START Recorded data

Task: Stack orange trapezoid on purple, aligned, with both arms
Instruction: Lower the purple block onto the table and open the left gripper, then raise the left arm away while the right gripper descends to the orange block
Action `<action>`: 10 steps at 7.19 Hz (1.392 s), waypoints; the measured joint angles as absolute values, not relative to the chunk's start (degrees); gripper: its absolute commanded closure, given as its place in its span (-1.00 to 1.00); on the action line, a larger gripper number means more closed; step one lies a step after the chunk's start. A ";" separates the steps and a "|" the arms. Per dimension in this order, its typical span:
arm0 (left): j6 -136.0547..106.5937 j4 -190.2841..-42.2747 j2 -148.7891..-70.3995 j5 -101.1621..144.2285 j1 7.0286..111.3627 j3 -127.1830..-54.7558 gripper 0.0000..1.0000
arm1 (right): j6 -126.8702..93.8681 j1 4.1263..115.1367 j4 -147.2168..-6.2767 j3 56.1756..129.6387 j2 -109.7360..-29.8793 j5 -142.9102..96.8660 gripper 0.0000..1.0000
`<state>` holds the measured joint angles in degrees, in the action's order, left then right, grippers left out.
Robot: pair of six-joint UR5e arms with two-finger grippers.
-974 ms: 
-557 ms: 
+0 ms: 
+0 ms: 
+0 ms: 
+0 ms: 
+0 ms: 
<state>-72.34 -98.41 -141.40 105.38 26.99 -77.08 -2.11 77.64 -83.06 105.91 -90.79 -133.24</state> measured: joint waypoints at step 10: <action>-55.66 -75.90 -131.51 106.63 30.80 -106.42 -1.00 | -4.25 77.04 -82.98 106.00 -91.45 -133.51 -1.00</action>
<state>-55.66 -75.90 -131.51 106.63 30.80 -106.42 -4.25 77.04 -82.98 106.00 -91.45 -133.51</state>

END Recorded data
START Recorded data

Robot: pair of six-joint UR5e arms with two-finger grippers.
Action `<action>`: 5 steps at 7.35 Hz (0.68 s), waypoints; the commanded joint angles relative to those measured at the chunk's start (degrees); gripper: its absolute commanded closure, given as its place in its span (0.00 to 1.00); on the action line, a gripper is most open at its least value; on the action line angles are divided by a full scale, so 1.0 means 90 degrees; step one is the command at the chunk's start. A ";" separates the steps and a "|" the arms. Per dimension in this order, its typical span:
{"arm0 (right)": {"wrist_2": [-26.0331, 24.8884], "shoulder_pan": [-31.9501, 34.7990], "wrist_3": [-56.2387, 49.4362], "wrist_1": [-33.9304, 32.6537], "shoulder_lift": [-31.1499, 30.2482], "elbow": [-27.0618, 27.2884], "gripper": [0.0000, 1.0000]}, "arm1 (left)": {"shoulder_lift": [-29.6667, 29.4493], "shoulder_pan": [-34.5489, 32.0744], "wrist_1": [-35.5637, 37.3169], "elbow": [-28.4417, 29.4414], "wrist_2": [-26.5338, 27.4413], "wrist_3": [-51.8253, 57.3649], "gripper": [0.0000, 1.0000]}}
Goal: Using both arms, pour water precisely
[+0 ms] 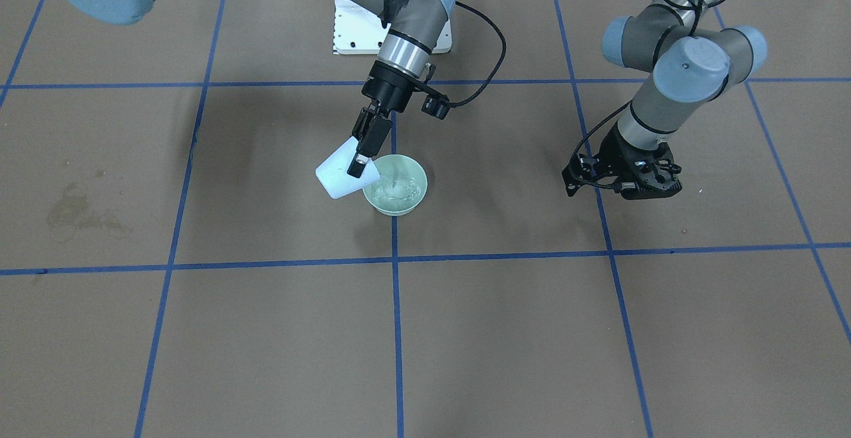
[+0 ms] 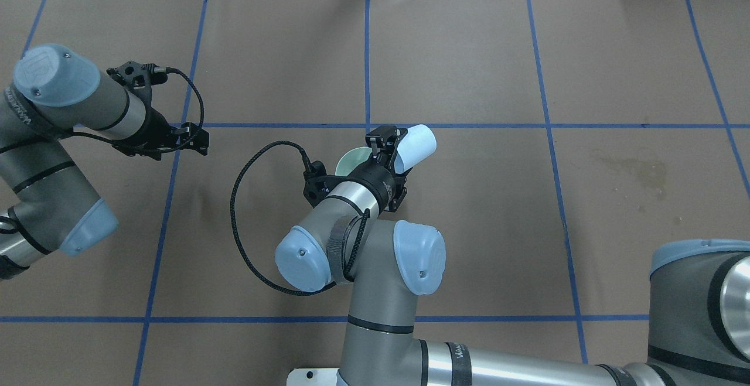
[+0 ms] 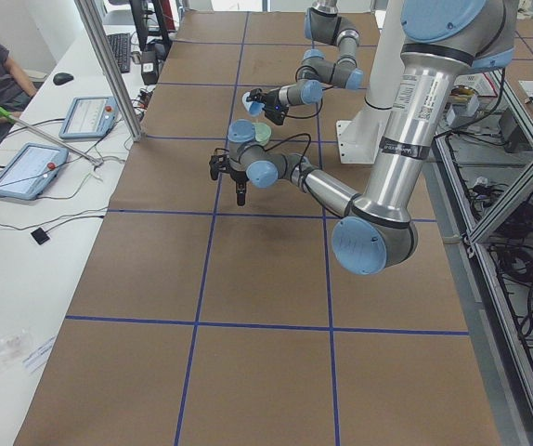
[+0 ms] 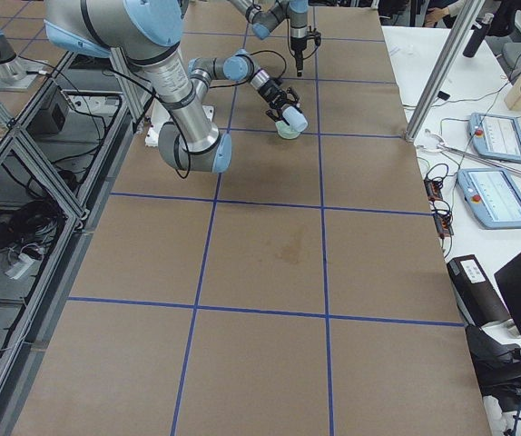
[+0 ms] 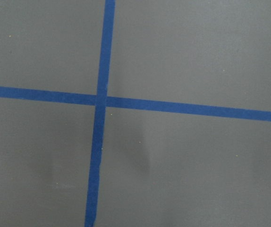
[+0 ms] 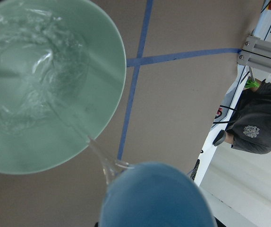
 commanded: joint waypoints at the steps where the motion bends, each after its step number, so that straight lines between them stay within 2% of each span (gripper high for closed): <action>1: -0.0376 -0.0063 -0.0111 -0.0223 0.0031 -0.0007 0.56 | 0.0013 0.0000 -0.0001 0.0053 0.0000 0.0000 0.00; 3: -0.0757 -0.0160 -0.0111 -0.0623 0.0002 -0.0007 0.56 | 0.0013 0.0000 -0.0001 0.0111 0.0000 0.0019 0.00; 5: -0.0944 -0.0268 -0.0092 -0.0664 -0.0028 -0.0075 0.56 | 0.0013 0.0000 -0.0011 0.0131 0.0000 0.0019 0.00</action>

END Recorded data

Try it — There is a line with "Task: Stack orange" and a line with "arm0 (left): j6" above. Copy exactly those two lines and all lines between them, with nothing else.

Answer to the problem —
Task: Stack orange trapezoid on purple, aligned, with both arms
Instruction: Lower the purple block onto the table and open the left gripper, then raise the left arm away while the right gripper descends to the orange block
Action `<action>`: 10 steps at 7.19 Hz (1.392 s), waypoints; the measured joint angles as absolute values, not relative to the chunk's start (degrees); gripper: its absolute commanded closure, given as its place in its span (-1.00 to 1.00); on the action line, a larger gripper number means more closed; step one lies a step after the chunk's start. A ";" separates the steps and a "|" the arms. Per dimension in this order, its typical span:
arm0 (left): j6 -136.0547..106.5937 j4 -190.2841..-42.2747 j2 -148.7891..-70.3995 j5 -101.1621..144.2285 j1 7.0286..111.3627 j3 -127.1830..-54.7558 gripper 0.0000..1.0000

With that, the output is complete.